## Your assignment
Aside from the pictures, the entries should be given again exactly.

## Study material

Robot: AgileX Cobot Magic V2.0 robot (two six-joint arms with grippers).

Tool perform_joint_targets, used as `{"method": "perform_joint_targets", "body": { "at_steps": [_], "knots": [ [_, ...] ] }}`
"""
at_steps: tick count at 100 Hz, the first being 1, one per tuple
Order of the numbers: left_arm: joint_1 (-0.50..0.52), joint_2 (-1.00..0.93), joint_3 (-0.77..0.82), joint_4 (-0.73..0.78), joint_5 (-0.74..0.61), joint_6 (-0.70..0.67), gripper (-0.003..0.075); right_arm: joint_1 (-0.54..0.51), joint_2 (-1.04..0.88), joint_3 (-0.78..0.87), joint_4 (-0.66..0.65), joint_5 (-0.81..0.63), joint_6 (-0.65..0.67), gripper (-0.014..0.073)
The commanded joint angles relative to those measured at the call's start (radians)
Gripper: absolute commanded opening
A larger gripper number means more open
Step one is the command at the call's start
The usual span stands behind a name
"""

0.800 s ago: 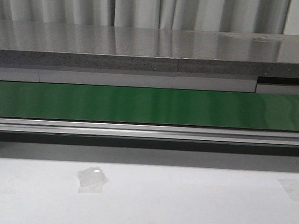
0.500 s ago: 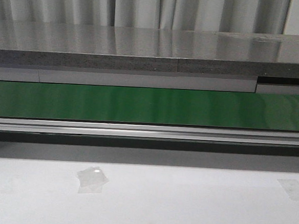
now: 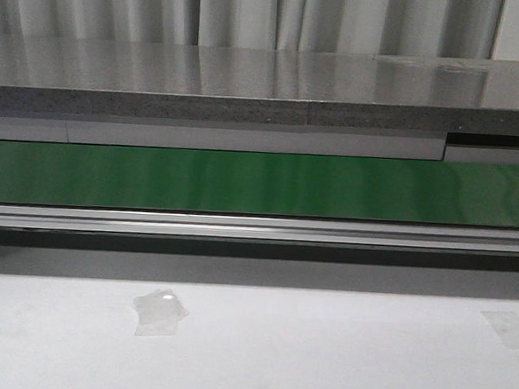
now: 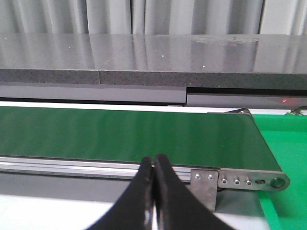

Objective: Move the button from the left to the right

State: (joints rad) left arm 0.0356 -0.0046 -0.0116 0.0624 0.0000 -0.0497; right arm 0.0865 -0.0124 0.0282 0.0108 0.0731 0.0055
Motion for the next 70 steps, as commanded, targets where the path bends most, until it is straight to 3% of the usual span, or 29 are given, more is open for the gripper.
{"method": "perform_joint_targets", "body": {
  "at_steps": [1, 28, 51, 70],
  "knots": [
    [0.001, -0.011, -0.077, -0.005, 0.0, -0.01, -0.002, 0.001, -0.017, -0.016, -0.011, -0.086, -0.005, -0.0068],
    [0.001, 0.153, -0.368, 0.005, 0.296, -0.01, -0.002, 0.001, -0.017, -0.016, -0.011, -0.086, -0.005, -0.0068],
    [0.001, 0.428, -0.684, 0.022, 0.658, -0.01, -0.002, 0.001, -0.017, -0.016, -0.011, -0.086, -0.005, -0.0068],
    [0.001, 0.615, -0.883, 0.022, 0.834, -0.01, -0.002, 0.001, -0.017, -0.016, -0.011, -0.086, -0.005, -0.0068]
  ]
}}
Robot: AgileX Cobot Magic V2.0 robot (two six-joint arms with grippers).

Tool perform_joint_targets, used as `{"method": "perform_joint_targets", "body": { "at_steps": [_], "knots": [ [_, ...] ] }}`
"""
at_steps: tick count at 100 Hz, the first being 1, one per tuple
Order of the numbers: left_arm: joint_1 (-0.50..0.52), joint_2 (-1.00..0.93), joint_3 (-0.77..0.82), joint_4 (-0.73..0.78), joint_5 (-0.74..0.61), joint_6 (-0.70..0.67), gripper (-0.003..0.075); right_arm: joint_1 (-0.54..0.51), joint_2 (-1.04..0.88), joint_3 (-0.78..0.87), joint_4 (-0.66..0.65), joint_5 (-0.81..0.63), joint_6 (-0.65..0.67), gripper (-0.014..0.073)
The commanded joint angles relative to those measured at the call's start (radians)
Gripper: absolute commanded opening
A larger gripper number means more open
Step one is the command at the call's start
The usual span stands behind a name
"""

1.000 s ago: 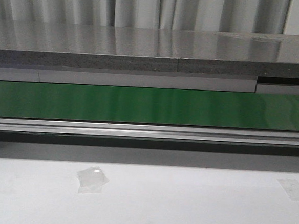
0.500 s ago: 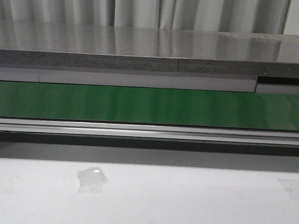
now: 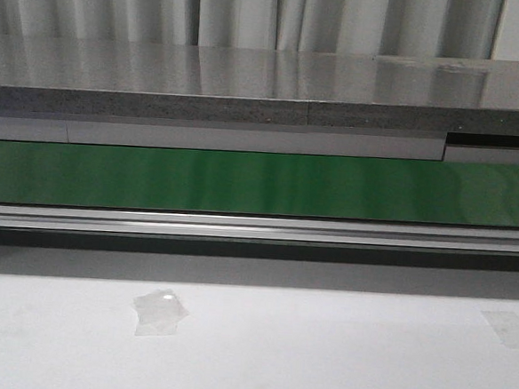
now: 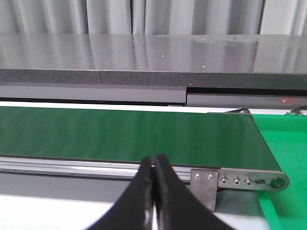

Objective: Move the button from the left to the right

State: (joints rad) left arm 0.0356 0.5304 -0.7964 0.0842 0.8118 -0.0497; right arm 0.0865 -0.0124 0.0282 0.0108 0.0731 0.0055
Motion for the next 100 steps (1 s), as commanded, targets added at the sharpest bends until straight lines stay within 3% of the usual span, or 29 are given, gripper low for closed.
{"method": "perform_joint_targets", "body": {
  "at_steps": [1, 22, 52, 62, 73, 88, 95, 100],
  "knots": [
    [0.001, 0.093, -0.11, 0.001, 0.028, -0.01, -0.002, 0.001, -0.017, -0.016, -0.011, -0.086, -0.005, -0.0068],
    [0.001, 0.241, -0.196, 0.001, 0.147, -0.008, -0.002, 0.001, -0.017, -0.016, -0.011, -0.086, -0.005, -0.0068],
    [0.001, 0.346, -0.196, 0.001, 0.173, 0.0, -0.0019, 0.001, -0.017, -0.016, -0.011, -0.086, -0.005, -0.0068],
    [0.001, 0.355, -0.196, 0.001, 0.171, 0.0, 0.0017, 0.001, -0.017, -0.016, -0.011, -0.086, -0.005, -0.0068],
    [0.001, 0.355, -0.196, 0.001, 0.171, 0.0, 0.0174, 0.001, -0.017, -0.016, -0.011, -0.086, -0.005, -0.0068],
    [0.001, 0.355, -0.196, 0.003, 0.169, 0.0, 0.0531, 0.001, -0.017, -0.016, -0.011, -0.086, -0.005, -0.0068],
    [0.001, 0.355, -0.196, 0.003, 0.164, 0.0, 0.0634, 0.001, -0.017, -0.016, -0.011, -0.086, -0.005, -0.0068],
    [0.001, 0.355, -0.196, 0.003, 0.161, 0.0, 0.0658, 0.001, -0.017, -0.016, -0.011, -0.086, -0.005, -0.0068]
  ]
}}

## Output of the task
Robot: AgileX Cobot Magic V2.0 robot (two six-joint arms with grippers).

Tool perform_joint_targets, used as `{"method": "perform_joint_targets", "body": { "at_steps": [_], "knots": [ [_, ...] ] }}`
"""
at_steps: tick count at 100 Hz, the first being 1, one per tuple
Order of the numbers: left_arm: joint_1 (-0.50..0.52), joint_2 (-1.00..0.93), joint_3 (-0.77..0.82), joint_4 (-0.73..0.78), joint_5 (-0.74..0.61), joint_6 (-0.70..0.67), gripper (-0.003..0.075); right_arm: joint_1 (-0.54..0.51), joint_2 (-1.04..0.88), joint_3 (-0.78..0.87), joint_4 (-0.66..0.65), joint_5 (-0.81..0.63), joint_6 (-0.65..0.67), gripper (-0.014..0.073)
The commanded joint angles relative to those measured at the call's start (radians)
Gripper: absolute commanded opening
A larger gripper number means more open
Step one is the command at the call's start
The usual span stands behind a name
"""

0.800 s ago: 
0.500 s ago: 
now: 
now: 

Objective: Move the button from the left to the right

State: (joints rad) left arm 0.0356 -0.0046 -0.0116 0.0624 0.0000 -0.0497; right arm 0.0865 -0.0124 0.0282 0.0108 0.0731 0.0055
Motion for the next 70 steps, as commanded, targets where the path bends most, until it is straight to 3% of the usual span, or 29 are given, more is open for the gripper.
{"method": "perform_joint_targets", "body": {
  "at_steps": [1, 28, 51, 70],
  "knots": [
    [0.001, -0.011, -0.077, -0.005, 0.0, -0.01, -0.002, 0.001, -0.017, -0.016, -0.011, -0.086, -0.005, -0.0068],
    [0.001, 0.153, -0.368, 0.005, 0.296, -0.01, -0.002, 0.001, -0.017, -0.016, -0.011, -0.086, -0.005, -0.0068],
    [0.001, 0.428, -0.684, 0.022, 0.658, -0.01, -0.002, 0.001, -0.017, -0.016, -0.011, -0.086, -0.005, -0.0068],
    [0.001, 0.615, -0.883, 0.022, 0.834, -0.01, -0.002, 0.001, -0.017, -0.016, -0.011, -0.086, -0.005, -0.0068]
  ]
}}
Robot: AgileX Cobot Magic V2.0 robot (two six-joint arms with grippers).

Tool perform_joint_targets, used as `{"method": "perform_joint_targets", "body": { "at_steps": [_], "knots": [ [_, ...] ] }}`
"""
at_steps: tick count at 100 Hz, the first being 1, one per tuple
Order of the numbers: left_arm: joint_1 (-0.50..0.52), joint_2 (-1.00..0.93), joint_3 (-0.77..0.82), joint_4 (-0.73..0.78), joint_5 (-0.74..0.61), joint_6 (-0.70..0.67), gripper (-0.003..0.075); right_arm: joint_1 (-0.54..0.51), joint_2 (-1.04..0.88), joint_3 (-0.78..0.87), joint_4 (-0.66..0.65), joint_5 (-0.81..0.63), joint_6 (-0.65..0.67), gripper (-0.014..0.073)
The commanded joint angles relative to those measured at the call's start (radians)
Gripper: absolute commanded opening
A larger gripper number means more open
Step one is the command at the call's start
The usual span stands behind a name
"""

1.000 s ago: 
0.500 s ago: 
now: 
now: 

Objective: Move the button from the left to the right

State: (joints rad) left arm 0.0356 0.5304 -0.7964 0.0842 0.8118 -0.0497; right arm 0.0865 -0.0124 0.0282 0.0108 0.0731 0.0055
Motion for the next 100 steps (1 s), as commanded, targets added at the sharpest bends until straight lines stay within 3% of the usual span, or 29 are given, gripper low for closed.
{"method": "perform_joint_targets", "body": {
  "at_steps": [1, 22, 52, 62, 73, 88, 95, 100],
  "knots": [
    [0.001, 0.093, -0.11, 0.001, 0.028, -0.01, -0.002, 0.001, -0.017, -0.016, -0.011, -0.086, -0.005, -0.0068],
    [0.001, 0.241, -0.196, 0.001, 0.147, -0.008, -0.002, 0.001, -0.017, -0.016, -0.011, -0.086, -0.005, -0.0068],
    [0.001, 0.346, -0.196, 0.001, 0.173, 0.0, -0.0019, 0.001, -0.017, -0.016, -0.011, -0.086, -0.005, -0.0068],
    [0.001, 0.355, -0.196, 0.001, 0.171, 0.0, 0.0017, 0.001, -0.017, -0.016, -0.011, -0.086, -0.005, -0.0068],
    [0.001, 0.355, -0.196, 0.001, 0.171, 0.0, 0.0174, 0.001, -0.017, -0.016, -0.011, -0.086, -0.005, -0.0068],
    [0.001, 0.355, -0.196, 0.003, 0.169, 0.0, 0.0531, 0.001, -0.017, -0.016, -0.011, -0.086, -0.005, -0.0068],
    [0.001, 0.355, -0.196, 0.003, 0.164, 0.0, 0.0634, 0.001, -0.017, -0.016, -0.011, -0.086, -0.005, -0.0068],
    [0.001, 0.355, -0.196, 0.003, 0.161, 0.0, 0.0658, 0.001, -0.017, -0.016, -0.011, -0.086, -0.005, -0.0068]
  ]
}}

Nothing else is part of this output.